Source records:
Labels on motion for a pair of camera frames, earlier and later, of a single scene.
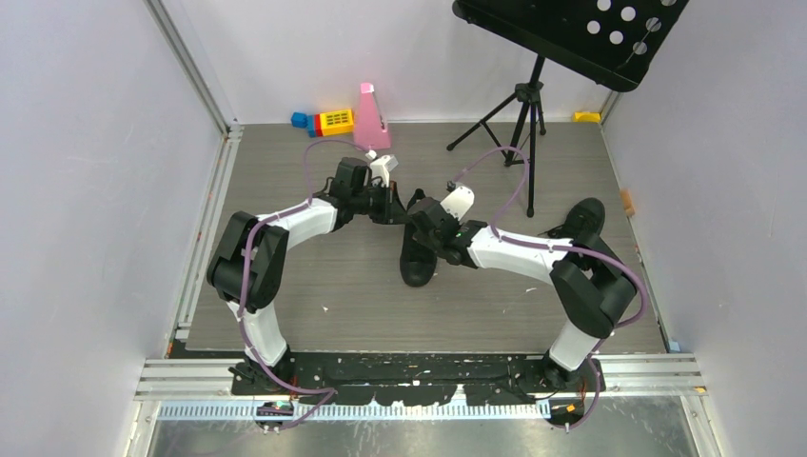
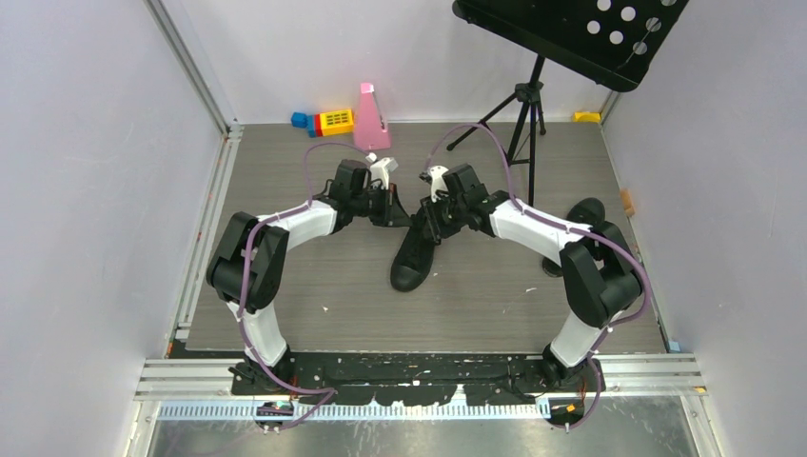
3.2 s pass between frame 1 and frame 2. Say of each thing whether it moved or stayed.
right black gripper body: moved
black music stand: stayed
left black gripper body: stayed
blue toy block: stayed
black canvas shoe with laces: moved

Task directions: Each line from the one with "black music stand: stayed" to the end of the material should be duplicated exactly, and no other line.

Response for this exercise:
black music stand: stayed
left black gripper body: stayed
blue toy block: stayed
black canvas shoe with laces: moved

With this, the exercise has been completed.